WHAT YOU WILL DO: Could you restate word for word every line of the records below, from the first one to the one holding "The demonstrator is"?

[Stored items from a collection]
▬▬▬

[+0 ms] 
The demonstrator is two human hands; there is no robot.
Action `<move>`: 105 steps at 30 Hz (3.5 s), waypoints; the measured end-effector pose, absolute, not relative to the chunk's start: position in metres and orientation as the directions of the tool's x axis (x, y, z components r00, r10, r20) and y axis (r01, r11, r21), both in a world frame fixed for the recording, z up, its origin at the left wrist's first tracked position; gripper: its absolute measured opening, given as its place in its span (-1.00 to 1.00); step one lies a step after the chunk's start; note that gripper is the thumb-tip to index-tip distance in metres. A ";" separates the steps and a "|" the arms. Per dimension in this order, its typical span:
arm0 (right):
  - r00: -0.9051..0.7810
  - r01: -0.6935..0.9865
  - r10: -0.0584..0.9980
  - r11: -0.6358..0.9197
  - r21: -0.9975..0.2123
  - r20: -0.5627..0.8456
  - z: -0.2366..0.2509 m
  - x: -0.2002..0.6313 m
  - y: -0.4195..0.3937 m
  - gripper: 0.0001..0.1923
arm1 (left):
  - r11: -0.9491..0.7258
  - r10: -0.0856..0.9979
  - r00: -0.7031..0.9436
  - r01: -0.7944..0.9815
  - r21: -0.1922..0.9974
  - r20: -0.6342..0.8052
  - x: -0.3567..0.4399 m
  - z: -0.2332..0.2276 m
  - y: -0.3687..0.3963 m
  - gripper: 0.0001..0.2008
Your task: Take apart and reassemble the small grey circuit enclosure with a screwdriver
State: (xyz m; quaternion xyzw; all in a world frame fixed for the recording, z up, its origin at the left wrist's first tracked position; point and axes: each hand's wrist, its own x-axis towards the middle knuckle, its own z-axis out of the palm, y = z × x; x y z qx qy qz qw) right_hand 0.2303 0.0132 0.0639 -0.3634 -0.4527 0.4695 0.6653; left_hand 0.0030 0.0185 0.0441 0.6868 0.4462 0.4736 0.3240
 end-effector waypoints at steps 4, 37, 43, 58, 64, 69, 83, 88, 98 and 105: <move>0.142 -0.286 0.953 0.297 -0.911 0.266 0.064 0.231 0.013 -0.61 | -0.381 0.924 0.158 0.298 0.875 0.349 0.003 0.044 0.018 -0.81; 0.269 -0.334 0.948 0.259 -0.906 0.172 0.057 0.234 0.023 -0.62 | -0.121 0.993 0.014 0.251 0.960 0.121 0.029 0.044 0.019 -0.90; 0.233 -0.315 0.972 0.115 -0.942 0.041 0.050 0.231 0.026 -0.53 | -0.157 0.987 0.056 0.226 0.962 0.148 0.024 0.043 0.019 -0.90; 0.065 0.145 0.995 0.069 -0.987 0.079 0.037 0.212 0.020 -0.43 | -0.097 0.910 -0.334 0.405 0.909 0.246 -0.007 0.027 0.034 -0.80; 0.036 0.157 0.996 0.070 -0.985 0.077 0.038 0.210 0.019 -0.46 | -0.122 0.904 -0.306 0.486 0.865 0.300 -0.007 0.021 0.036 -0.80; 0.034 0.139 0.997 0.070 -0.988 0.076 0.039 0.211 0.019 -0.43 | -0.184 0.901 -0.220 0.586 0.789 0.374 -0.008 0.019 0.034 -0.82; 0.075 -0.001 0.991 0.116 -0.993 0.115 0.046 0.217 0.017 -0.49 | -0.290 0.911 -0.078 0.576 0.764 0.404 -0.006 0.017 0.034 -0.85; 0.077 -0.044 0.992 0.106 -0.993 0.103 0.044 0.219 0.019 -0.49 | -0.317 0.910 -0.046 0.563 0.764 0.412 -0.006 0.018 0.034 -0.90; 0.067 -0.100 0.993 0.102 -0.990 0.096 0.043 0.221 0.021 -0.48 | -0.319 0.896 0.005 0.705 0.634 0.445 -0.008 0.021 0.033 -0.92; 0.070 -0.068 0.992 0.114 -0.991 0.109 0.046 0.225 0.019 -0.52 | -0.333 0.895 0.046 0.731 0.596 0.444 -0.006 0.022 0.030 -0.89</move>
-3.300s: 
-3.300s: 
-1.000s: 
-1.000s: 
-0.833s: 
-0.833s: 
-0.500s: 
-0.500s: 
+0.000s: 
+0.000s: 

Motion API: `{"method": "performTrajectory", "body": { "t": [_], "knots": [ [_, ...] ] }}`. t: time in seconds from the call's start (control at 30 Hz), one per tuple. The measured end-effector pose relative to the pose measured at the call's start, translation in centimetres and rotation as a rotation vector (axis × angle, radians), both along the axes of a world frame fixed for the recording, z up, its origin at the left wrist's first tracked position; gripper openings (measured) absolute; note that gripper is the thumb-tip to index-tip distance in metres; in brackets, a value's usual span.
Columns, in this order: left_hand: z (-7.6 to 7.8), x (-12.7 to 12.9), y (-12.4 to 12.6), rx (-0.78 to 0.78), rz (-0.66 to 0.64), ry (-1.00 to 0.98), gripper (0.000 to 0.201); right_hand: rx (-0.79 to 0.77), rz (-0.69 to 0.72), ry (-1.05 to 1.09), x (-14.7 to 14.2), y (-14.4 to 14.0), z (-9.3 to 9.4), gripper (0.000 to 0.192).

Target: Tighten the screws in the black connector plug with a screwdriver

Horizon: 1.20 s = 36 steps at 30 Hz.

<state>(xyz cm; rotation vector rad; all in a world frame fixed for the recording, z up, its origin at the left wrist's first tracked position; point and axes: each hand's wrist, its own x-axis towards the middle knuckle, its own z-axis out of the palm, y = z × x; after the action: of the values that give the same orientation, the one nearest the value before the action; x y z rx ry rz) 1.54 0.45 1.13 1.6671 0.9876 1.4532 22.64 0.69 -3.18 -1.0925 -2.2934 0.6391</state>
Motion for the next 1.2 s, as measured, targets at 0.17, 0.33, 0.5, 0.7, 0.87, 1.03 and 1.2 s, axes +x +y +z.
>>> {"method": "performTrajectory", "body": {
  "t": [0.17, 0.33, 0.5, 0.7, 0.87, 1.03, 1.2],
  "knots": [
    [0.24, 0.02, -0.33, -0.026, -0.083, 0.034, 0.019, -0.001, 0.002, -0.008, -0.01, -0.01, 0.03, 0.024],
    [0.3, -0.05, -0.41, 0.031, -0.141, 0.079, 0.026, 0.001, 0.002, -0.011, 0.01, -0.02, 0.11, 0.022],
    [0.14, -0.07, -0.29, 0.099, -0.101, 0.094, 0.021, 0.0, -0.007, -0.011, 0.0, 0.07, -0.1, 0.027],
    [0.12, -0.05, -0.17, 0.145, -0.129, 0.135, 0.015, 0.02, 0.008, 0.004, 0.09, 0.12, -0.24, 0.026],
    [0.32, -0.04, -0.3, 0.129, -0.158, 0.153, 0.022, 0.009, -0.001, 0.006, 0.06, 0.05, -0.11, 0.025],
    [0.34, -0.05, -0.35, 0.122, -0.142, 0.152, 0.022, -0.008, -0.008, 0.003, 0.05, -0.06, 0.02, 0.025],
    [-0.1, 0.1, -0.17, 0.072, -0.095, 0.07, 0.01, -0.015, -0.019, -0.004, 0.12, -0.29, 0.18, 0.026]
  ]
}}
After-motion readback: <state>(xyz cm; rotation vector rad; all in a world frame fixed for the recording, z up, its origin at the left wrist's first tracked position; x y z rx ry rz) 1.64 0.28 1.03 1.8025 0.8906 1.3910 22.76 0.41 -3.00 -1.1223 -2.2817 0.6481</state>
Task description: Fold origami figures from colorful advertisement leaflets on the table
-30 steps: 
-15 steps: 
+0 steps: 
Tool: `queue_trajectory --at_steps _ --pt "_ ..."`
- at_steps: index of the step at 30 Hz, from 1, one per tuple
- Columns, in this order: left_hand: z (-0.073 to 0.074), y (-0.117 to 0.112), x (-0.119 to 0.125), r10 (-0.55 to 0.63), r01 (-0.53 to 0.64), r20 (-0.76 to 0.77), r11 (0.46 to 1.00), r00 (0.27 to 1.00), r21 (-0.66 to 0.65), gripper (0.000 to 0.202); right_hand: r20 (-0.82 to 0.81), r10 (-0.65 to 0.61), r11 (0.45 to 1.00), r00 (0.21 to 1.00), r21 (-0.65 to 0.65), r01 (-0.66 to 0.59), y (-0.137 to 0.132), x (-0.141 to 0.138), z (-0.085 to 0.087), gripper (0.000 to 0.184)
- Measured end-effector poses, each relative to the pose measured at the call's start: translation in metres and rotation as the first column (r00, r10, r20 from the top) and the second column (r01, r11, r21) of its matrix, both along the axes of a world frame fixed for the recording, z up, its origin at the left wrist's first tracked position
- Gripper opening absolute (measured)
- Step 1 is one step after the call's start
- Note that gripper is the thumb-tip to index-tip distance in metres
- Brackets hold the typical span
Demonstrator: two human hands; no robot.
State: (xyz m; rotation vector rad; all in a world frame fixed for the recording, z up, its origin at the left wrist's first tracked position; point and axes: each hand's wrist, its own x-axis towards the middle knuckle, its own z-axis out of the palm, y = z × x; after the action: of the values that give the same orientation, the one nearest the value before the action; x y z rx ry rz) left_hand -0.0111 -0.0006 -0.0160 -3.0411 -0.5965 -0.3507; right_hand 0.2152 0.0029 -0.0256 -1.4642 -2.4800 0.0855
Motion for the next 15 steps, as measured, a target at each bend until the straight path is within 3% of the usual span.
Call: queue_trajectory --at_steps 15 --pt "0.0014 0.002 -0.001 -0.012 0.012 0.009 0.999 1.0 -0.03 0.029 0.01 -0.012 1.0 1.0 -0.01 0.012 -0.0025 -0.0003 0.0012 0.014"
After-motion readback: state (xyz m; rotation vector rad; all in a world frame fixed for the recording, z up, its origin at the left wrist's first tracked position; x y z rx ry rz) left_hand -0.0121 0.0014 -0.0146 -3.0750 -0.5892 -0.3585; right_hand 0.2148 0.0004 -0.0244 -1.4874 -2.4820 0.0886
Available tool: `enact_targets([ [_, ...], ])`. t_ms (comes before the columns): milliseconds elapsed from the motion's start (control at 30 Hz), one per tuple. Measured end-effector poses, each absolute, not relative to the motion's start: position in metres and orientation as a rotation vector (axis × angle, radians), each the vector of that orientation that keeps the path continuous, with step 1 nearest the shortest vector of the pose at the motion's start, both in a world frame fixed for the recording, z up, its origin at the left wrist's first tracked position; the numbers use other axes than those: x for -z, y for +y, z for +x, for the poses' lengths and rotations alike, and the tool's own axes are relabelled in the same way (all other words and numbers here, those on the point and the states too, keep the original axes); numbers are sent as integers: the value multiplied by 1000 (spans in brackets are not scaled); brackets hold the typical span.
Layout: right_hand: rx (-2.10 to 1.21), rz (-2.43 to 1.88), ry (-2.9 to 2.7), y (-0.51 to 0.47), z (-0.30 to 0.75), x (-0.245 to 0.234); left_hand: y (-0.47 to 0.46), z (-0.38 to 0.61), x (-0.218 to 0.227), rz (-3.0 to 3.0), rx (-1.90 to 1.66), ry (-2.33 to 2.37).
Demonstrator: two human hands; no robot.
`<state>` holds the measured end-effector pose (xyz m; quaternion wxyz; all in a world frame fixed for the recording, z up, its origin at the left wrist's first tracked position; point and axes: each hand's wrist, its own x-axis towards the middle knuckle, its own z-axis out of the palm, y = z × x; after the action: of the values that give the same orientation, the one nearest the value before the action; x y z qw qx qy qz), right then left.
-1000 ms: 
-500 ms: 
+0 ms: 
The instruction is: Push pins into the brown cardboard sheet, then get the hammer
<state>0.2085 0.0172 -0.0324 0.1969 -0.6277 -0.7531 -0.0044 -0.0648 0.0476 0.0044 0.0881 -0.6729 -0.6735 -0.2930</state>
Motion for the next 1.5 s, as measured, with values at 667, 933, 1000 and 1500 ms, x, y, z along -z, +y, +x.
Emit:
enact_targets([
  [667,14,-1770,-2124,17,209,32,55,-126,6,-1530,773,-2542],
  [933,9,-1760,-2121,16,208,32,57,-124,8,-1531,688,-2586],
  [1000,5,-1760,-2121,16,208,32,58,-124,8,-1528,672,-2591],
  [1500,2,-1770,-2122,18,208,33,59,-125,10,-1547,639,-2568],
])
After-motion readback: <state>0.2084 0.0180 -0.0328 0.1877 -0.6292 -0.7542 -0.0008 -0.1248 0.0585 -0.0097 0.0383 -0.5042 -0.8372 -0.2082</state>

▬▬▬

TASK RESPONSE:
[+0 ms] 
The demonstrator is two human hands; there is no robot.

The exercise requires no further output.